Ouvert au début du XIXe siècle, le Tigre d’or est longtemps resté d’abord une affaire d’hommes. On raconte que jusqu’à la Deuxième Guerre mondiale, le propriétaire, un certain Frantisek Skorepa, ne cachait pas qu’il préférait que les femmes n’entrent pas dans son établissement. Selon lui, la présence des femmes empêchait les hommes de discuter entre eux, ce qui, évidemment, n’était pas bon pour ses affaires. M. Skorepa suggérait donc à ces dames d’aller faire un tour au cinéma le plus proche et leur donnait même, paraît-il, de quoi s’offrir un billet. Depuis, les choses ont bien changé, et si les hommes restent en surnombre, il n’est toutefois pas rare de voir des femmes partager leur table. Quoique… Même si une présence féminine ne le dérange pas le moins du monde, Pan Pepik préfère quand même laisser madame à ses occupations et à la maison pour mieux parler football avec ses camarades de longue date :

« Je viens ici environ une fois par semaine, parfois deux, ça dépend des camarades, de ceux qui se manifestent. Mais on célèbre aussi les anniversaires, les fêtes et bien sûr aussi les victoires de foot. C’est une ambiance de camaraderie. Avec ma femme, c’est plus compliqué… (Il rigole franchement). Mais non, non, je ne la prends pas avec moi. Ce n’est pas que je ne veuille pas mais disons que ma femme a d’autres centres d’intérêt. Elle a son jardin et elle y est tous les jours. Et c’est ce qui permet d’aller en vadrouille (Il se marre de plus belle). »

Bohumil Hrabal,  Vaclav Havel,  Bill Clinton,  photo: www.uzlatehotygra.cz
Mais le Tigre d’or, c’est aussi un personnage, Bohumil Hrabal, un des plus grands écrivains tchèques du XXe siècle, en la mémoire duquel le buste a été installé juste en face du comptoir. Dans un coin du Tigre, l’auteur de « Moi qui ai servi le roi d’Angleterre » ou d’« Une trop bruyante solitude », chefs-d’œuvre de la littérature tchèque traduits en français, sacrifiait au rituel des palabres et de la bière. Pan Pepik s’en souvient :

« Oui, je le connaissais bien. J’étais un habitué de sa table, « le parloir » comme on l’appelait. Mais vous savez, parfois il était de mauvaise humeur et il savait même être très désagréable. Il fallait le connaître, mais ça restait supportable. Disons qu’il était comme tout le monde, avec ses qualités et ses défauts. C’est pas facile de décrire un tel personnage. Mais c’était quelqu’un qui aimait la vie et aimait s’amuser. »

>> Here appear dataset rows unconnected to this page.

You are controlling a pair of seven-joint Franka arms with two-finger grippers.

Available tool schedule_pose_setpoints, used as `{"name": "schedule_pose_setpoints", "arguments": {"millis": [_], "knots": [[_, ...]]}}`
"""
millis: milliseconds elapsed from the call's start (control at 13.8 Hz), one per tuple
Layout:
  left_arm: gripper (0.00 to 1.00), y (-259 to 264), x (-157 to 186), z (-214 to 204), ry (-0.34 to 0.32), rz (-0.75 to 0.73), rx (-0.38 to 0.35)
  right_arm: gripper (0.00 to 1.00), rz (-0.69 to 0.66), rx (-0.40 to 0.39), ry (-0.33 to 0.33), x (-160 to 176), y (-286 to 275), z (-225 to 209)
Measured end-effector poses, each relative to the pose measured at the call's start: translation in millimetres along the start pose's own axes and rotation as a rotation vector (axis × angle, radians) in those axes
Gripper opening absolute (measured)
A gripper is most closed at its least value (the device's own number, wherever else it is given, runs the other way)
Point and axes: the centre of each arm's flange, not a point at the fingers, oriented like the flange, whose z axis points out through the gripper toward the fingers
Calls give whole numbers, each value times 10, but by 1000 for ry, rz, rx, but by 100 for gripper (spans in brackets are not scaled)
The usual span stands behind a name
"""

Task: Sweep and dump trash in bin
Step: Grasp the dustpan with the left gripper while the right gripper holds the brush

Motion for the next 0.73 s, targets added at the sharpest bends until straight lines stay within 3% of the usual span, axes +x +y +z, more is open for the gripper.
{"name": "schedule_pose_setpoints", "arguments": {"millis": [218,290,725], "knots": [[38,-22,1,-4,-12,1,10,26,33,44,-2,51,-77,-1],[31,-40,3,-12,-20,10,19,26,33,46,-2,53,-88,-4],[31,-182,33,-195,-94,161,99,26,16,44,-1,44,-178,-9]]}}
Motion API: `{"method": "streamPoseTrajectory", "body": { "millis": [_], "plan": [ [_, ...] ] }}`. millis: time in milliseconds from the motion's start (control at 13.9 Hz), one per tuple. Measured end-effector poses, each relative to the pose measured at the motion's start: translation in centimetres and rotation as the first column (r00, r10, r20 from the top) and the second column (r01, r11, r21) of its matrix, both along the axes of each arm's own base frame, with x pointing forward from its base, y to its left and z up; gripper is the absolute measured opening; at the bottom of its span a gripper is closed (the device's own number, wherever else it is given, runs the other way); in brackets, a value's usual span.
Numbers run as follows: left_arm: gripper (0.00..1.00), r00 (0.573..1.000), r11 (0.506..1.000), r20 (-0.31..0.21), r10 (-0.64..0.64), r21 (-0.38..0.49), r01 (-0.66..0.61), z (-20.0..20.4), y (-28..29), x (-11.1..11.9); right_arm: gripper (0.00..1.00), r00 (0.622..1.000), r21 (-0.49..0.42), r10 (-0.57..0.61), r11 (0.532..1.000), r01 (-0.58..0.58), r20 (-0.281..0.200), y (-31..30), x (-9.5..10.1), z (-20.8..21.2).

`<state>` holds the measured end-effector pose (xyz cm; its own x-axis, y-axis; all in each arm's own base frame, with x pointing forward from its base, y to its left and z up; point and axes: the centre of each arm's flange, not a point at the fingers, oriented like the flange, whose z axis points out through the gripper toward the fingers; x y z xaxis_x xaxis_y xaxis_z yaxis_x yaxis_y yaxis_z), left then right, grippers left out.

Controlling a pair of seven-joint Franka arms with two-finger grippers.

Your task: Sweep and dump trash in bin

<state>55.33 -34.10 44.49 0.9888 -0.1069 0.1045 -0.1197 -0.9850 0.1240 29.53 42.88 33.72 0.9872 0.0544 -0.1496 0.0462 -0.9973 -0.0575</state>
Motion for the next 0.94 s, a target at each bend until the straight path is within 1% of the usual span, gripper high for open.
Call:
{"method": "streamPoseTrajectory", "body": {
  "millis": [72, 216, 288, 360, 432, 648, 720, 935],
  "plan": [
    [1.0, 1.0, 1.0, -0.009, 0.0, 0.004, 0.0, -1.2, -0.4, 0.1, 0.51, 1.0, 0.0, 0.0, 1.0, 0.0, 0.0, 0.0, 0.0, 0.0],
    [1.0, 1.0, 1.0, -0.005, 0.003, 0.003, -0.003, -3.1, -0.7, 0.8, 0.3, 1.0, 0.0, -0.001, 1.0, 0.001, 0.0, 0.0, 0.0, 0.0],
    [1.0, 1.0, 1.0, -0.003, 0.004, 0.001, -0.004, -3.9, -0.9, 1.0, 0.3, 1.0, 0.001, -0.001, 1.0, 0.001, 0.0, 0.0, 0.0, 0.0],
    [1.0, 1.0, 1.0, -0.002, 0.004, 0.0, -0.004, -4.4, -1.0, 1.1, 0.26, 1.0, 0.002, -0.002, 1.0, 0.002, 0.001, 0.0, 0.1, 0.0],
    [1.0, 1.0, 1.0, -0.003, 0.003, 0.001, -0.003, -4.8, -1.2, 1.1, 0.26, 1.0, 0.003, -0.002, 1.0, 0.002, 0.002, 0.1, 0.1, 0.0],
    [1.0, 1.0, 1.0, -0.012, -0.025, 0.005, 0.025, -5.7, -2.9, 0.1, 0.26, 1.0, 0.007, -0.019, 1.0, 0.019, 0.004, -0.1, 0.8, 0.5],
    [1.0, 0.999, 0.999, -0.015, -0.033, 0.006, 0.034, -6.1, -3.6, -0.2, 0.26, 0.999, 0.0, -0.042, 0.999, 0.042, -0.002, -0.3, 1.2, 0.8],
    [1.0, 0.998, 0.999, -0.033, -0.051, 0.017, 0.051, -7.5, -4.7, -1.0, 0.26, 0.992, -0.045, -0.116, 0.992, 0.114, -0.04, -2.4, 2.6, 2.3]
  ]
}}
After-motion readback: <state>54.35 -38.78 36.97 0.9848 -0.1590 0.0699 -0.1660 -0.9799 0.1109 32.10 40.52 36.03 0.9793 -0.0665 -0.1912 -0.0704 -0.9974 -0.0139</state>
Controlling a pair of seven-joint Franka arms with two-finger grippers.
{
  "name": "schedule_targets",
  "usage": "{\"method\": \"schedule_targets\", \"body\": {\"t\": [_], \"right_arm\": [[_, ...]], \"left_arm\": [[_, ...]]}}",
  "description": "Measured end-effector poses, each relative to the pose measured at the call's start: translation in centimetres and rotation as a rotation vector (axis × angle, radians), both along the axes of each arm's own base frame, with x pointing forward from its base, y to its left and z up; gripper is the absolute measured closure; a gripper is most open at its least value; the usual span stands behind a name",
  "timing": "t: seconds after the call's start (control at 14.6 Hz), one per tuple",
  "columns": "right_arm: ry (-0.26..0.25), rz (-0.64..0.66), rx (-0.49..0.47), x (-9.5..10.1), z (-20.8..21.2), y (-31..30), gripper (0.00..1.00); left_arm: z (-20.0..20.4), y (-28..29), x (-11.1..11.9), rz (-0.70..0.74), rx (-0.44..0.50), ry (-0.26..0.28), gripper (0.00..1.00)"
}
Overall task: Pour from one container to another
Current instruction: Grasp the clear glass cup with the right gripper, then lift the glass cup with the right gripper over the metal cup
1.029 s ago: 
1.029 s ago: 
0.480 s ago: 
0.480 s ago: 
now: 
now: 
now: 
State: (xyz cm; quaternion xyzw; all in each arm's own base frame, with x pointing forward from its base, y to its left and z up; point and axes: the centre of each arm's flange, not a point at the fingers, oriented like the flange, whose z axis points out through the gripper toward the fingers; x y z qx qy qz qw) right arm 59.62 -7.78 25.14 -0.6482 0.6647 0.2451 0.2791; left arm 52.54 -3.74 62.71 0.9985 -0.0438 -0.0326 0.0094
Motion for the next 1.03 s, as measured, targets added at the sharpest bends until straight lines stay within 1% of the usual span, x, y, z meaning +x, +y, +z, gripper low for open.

En 1994, accompagné du président Václav Havel, lui aussi ancien grand amateur de bière et de palabres, c’est un certain Bill Clinton qui eut l’honneur de partager la table de Bohumil Hrabal. Au Tigre, le président américain y but ses trois bières, avala une escalope panée et la petite histoire veut que le lendemain matin, le président américain ait sauté son jogging habituel. Et ça, ce n’est pas une légende.